29 jul. 2013

El cura Meslier. Un ateo en la sacristía

Se suele achacar a la presencia asfixiante de la Inquisición la falta de pensamiento científico y aún de pensamiento crítico en general en la España de hace unos siglos. Pero tal idea tiene todo el aspecto de autojustificación endeble o de mentira piadosa. Más bien, la anómala supervivencia del tribunal del “Santo Oficio” en nuestro solar (hasta bien entrado el S. XIX) se podría explicar por la falta o inconsistencia de un pensamiento racional generalizado en las élites, para lo que, a su vez, habría que buscar condicionantes socioeconómicos en nuestro peculiar devenir histórico. Sea como sea, lo cierto es que mientras en otros rincones de Europa la Ilustración rompía con los esquemas tradicionales de pensamiento, en nuestro país apenas si se intentaba cierta lucha contra las supersticiones más burdas o se pretendía difundir la enseñanza de algunas ciencias útiles. Todo eso sin poner jamás en cuestión los fundamentos ideológicos (filosófico-religiosos) ni, por supuesto, políticosociales del sistema. Un Voltaire o un barón de Holbach no hubieran tenido lugar entre nosotros, no ya porque los poderes religioso-políticos los hubieran acallado, sino porque ni siquiera hubieran nacido o prosperado en un caldo de cultivo tan poco estimulante.


En una fecha tan temprana, para lo que vamos a ver, como finales del XVII ejerció sus funciones de párroco en el lugar de Étrépigny en las Ardenas francesas el clérigo llamado Jean Meslier. A su muerte, ya en el XVIII, dejó escrito un libro que causaría asombro en su época por su contenido revolucionario y lo sigue causando hoy por su contundencia y precocidad. Su título original rezaba así: Memoria de los pensamientos y sentimientos de Jean Meslier, cura de Étrépigny y de Balaives, acerca de ciertos errores y falsedades en la guía y gobierno de los hombres, donde se hallan demostraciones claras y evidentes de la vanidad y falsedad de todas las divinidades y religiones que hay en el mundo, memoria que debe ser entregada a sus parroquianos después de su muerte para que sirva de testimonio de la verdad, tanto para ellos como para sus semejantes. Retahíla que en las últimas ediciones se ha resumido en: Memoria contra la religión.

Lo que sorprende es la radicalidad de su pensamiento que supera con mucho a los ilustrados que encajaron como pudieron su influjo poderoso, como es el caso de los dos citados anteriormente. Voltaire, el gran trasgresor, sólo se atrevió a publicar una antología seleccionada de la Memoria… evitando sus argumentos más contundentes contra el sistema político y social y contra la religión y la divinidad porque iban mucho más allá de lo que el innovador filósofo estaba dispuesto a ir. De hecho Meslier ha merecido el calificativo de padre del ateísmo (Onfray: Los ultras de las luces) porque ha aportado un argumentario no superado en su riqueza y profundidad filosófica, en un tiempo en que nadie osaba proclamarse ateo, mucho menos vinculando tales ideas a otras socialmente disolventes.

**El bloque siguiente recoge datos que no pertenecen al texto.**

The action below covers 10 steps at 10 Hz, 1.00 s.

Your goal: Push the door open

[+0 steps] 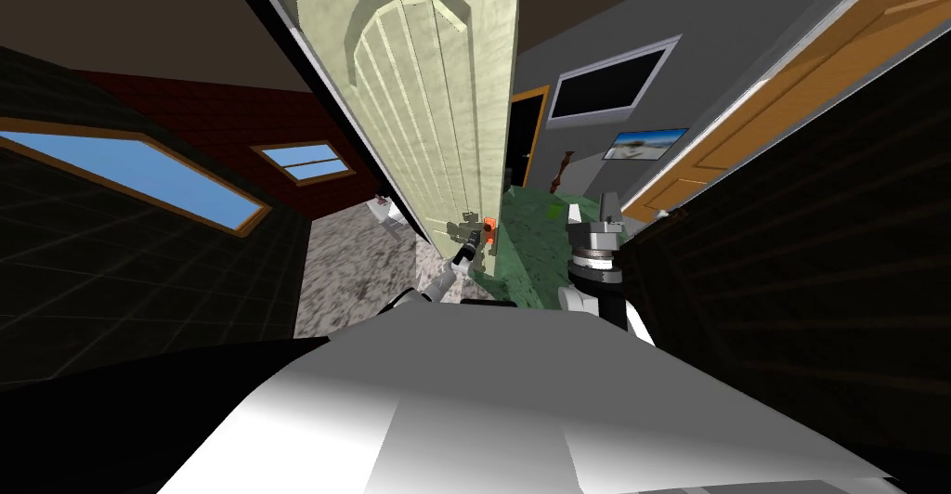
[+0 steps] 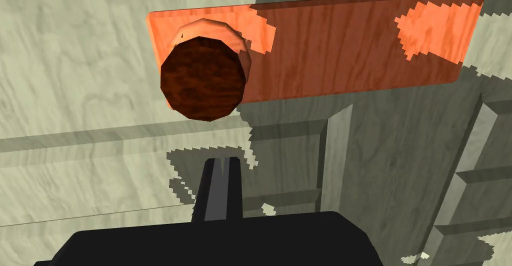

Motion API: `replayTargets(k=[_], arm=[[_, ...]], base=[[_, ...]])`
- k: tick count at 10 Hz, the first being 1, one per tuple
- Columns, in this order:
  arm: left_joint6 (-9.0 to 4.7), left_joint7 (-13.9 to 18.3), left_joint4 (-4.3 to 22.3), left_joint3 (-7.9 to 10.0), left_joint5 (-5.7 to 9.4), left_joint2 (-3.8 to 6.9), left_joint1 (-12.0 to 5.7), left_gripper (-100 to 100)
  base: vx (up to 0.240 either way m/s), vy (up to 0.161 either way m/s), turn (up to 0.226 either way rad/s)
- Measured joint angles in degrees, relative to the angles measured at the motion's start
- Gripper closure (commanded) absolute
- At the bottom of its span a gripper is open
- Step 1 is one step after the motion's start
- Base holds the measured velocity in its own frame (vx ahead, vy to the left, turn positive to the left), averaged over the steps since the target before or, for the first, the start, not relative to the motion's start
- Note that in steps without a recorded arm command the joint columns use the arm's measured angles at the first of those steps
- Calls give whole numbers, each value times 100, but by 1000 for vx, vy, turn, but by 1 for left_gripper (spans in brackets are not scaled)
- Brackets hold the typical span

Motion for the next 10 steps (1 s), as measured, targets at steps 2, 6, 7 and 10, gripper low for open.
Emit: replayTargets(k=[2, 6, 7, 10], arm=[[0, 18, -18, -39, 20, -27, 10, -100], [39, 26, -105, -88, 50, -121, 49, -100], [34, 20, -116, -78, 48, -96, 66, -100], [-8, 11, -74, -49, 47, -69, 51, -100]], base=[[-239, 40, 27], [-111, 12, 0], [172, -57, -16], [181, -72, -19]])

En la Francia de Luis XIV, que le tocó vivir, no había Inquisición, pero sin duda habría sido igualmente represaliado de haber publicado su obra en vida; sin embargo, también es cierto que los ilustrados franceses de la época pudieron conservar su texto y difundirlo ampliamente aunque no se publicara. En eso radica la diferencia con otros ámbitos, como el nuestro, en donde no habrían quedado ni las cenizas de tales papeles, suponiendo que alguien los hubiese podido escribir.

El ateísmo, materialismo y racionalismo de que hace gala impacta por lo madrugador (la obra fue escrita entre 1723/29) y por su originalidad, dificultando la tarea de buscarle precedentes. Quizás sea Espinoza el filósofo que fertilizó su pensamiento con más éxito, pero la distancia que logró el discípulo fue inmensa. De hecho nos coloca de golpe en la modernidad con un mensaje que tiene de revolución social y política tanto como de desenmascaramiento de la prédica alienante de las iglesias, especialmente la católica, desmontando desde la falacia de los enredos dogmáticos hasta las supuestas pruebas que aportan los milagros, aceptados por el pueblo a pies juntillas, aunque sólo fueran réplicas de los de otros credos precedentes (paganismo), como muestra con erudición en el fragmento del que ofrezco enlace. Instrumentos, unos y otros, al servicio de la tiranía y la injusticia social. Lo sintetizaba con una metáfora cruel pero que se hizo popular, por lo que ha sido atribuida a varios personajes con diversas variaciones: «la humanidad sólo será feliz el día que el último de los tiranos sea colgado con las tripas del último cura».

No sólo es el primer pensador decididamente ateo y materialista sino que ya no se encontrará nada comparable hasta Feuerbach, Marx y los filósofos del XX.